José Couceiro, treinador do V. Setúbal, em declarações na sala de imprensa no final da partida em que a sua equipa conquistou um ponto, no terreno do Rio Ave.

«Não fico satisfeito [com a qualidade da partida]. Foi um jogo em que as duas equipas tiveram, em vários momentos, muito respeito uma pela outra. São duas equipas que querem ter posse e comandar o jogo, e ao não terem surgido golos, o jogo teve tendência a manter-se fechado e muito tático. Podíamos ter ganhado o jogo, como podíamos ter perdido. O jogo teve aspetos interessantes, mas não estou satisfeito. Teria ficado, se tivéssemos definido melhor no último terço, se tivéssemos marcado e vencido o jogo. Assim, não fico satisfeito. É mais um ponto, mas não tenho um contentamento especial.»

[sobre as queixas por alegado anti-jogo dos sadinos]

«Acho que é injusto. Se formos falar de arbitragem – que não é a nossa função -, o que dizer de um lance na primeira parte, na área do Rio Ave? Se formos discutir essas coisas, perde-se um bocado o bom-senso. Evidentemente que o público acha que as coisas têm de ser feitas no mesmo segundo, mas não têm. Não foi isso que definiu o jogo. Por exemplo, não há muito bom-senso em o 4.º árbitro ser o árbitro do jogo contra o FC Porto. Acho que é uma questão de equilíbrio. Estas questões dão pano para mangas e isso não é o fundamental. O jogo podia ter tido muito mais qualidade do que teve, mas em muitos momentos teve qualidade, mas tornou-se muito fechado e não foi tão interessante.
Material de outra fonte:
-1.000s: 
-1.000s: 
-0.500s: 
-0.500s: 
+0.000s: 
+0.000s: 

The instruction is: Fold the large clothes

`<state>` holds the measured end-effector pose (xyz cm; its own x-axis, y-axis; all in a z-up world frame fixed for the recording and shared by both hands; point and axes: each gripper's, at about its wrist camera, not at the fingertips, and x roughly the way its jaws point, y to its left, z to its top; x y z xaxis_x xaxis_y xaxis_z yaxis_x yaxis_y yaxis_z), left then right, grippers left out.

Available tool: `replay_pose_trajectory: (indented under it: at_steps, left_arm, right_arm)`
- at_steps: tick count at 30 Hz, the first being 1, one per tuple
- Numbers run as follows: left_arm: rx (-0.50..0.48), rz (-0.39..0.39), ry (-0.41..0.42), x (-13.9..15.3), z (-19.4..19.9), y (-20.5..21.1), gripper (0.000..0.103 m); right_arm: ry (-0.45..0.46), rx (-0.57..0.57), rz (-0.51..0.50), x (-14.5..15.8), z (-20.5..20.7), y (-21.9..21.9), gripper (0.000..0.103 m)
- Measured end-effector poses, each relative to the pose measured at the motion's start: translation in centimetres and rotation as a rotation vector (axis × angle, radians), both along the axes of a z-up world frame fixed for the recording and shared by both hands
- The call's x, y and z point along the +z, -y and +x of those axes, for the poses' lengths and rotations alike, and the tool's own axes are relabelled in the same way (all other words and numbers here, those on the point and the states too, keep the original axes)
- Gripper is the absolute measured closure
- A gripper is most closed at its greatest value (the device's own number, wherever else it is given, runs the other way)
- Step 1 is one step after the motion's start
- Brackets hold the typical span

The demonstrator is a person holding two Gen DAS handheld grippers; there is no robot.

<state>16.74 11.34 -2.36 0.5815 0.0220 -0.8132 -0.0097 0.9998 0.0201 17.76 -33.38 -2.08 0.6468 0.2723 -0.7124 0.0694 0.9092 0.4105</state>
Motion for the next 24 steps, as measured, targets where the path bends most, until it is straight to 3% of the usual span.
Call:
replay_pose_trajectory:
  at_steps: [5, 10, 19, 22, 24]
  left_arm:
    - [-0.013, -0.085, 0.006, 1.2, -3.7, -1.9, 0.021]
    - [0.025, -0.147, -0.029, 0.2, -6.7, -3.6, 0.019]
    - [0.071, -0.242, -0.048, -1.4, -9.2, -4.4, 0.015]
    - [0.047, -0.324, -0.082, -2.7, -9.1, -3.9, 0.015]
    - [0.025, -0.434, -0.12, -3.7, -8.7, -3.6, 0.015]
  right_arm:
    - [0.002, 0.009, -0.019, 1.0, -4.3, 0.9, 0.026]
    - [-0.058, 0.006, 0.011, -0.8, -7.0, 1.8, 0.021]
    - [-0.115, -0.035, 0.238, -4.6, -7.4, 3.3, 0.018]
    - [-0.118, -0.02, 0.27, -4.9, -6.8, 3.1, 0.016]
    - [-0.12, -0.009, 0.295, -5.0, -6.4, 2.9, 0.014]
Quando uma equipa joga em casa e os seus adeptos acham que já ganharam o jogo, obviamente que estas questões ganham alguma importância em termos emocionais. Mas não mais do que isso.»

[foi o Rio Ave que impediu o Vitória de assumir o jogo?]

«Mais na segunda parte. Na primeira não vi isso. O Vitória até fez uma primeira parte superior. Na segunda, o vento aumentou, o Rio Ave passou a jogar de forma mais direta, as chegadas à área são diferentes. Eu preferia ter jogado ao contrário, mas o Rio Ave sabe qual é o campo que escolhe, evidentemente. E isso teve alguma influência. AS pessoas são um bocado esquecidas em relação a algumas coisas: o Rio Ave teve mais posse de bola do que o FC Porto e do que o Sporting quando jogou com essas equipas. Nós sabemos quais são as características do Rio Ave e temos de nos opor com a capacidade que temos. Definimos mal quando entrámos no último terço e fomos penalizados por isso, empatando o jogo.»